WORK REQUEST: Pull every line containing the word "return" from the records.

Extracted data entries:
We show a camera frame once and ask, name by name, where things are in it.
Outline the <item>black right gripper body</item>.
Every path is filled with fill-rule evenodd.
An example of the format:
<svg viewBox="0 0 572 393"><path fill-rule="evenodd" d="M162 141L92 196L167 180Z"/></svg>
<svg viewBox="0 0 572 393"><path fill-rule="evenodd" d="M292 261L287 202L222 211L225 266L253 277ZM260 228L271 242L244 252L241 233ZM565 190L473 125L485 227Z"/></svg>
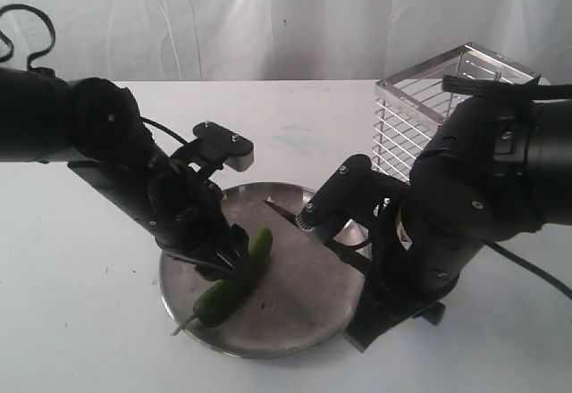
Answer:
<svg viewBox="0 0 572 393"><path fill-rule="evenodd" d="M444 318L442 300L457 286L459 276L439 272L429 274L423 285L422 273L405 263L406 251L398 239L394 218L382 216L370 233L373 261L366 275L344 338L357 351L366 351L380 336L399 324L422 318L433 326Z"/></svg>

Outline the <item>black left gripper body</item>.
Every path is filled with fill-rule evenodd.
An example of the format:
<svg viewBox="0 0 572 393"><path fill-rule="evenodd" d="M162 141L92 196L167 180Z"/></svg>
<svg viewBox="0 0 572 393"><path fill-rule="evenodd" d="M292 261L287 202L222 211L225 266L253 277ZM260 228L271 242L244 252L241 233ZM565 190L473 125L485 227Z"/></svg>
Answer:
<svg viewBox="0 0 572 393"><path fill-rule="evenodd" d="M166 157L135 170L133 176L161 250L204 268L232 267L232 228L217 185L200 171Z"/></svg>

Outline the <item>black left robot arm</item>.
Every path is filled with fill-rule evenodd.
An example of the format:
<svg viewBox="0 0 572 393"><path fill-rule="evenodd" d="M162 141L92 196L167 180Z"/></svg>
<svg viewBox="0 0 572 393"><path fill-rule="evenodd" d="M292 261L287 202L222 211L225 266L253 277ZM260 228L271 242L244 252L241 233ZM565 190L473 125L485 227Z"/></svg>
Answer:
<svg viewBox="0 0 572 393"><path fill-rule="evenodd" d="M204 121L167 154L134 95L100 78L67 82L52 74L2 69L1 159L66 163L118 207L170 257L206 280L249 280L248 234L223 214L213 174L245 171L253 143Z"/></svg>

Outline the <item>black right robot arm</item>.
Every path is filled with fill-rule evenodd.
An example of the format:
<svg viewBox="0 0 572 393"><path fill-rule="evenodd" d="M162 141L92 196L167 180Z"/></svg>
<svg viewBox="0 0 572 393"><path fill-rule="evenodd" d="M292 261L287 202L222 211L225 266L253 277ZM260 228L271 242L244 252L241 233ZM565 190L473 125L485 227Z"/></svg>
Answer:
<svg viewBox="0 0 572 393"><path fill-rule="evenodd" d="M571 103L461 103L408 183L382 179L366 227L373 260L346 340L364 351L442 303L483 247L571 223Z"/></svg>

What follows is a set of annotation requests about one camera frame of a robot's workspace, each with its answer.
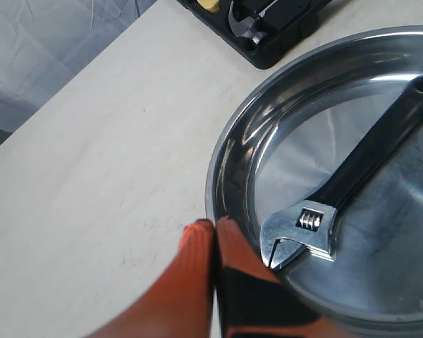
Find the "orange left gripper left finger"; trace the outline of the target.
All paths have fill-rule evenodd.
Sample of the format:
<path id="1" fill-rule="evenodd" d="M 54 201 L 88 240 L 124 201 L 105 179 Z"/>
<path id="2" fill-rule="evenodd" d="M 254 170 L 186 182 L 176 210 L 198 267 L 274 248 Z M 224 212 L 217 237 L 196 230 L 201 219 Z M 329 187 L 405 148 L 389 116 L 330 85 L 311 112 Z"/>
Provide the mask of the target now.
<path id="1" fill-rule="evenodd" d="M 215 230 L 211 221 L 186 226 L 178 251 L 152 286 L 90 337 L 208 337 L 213 307 Z"/>

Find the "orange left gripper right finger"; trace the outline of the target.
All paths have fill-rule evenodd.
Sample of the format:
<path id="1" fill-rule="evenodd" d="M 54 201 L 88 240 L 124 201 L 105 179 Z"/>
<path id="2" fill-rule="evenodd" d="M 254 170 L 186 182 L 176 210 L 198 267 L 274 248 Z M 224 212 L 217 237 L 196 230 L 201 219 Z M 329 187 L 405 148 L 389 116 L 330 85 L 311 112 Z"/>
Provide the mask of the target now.
<path id="1" fill-rule="evenodd" d="M 348 337 L 282 287 L 226 216 L 216 223 L 216 290 L 222 337 Z"/>

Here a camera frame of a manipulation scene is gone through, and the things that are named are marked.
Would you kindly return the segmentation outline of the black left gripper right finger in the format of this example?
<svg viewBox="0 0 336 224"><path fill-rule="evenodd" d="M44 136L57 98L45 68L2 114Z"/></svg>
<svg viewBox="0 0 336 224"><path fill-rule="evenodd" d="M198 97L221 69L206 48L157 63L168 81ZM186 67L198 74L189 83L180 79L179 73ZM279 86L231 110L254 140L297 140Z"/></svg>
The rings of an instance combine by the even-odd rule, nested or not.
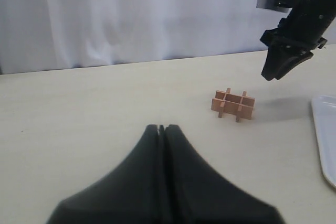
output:
<svg viewBox="0 0 336 224"><path fill-rule="evenodd" d="M165 129L174 223L284 223L272 205L222 177L194 149L181 128Z"/></svg>

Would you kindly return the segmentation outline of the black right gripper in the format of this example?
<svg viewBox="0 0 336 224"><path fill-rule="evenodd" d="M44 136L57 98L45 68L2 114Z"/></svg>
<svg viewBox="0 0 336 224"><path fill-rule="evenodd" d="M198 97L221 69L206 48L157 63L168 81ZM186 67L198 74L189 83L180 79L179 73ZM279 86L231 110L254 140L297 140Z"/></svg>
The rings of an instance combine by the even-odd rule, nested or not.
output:
<svg viewBox="0 0 336 224"><path fill-rule="evenodd" d="M266 80L280 80L311 59L310 51L326 44L322 36L334 19L335 0L298 0L288 16L276 28L265 30L260 38L268 47L261 75Z"/></svg>

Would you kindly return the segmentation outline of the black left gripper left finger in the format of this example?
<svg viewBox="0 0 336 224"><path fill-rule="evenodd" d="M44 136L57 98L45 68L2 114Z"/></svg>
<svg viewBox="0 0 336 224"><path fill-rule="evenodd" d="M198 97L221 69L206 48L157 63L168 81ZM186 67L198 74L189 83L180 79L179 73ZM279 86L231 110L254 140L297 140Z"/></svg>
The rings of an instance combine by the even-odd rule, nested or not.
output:
<svg viewBox="0 0 336 224"><path fill-rule="evenodd" d="M160 223L158 128L148 125L130 154L109 174L62 200L48 223Z"/></svg>

TASK RESULT:
Would you kindly return the segmentation outline of the black left gripper right finger in the format of this example?
Would you kindly return the segmentation outline of the black right gripper in the format of this example?
Would you kindly return the segmentation outline of the black left gripper left finger in the format of this example?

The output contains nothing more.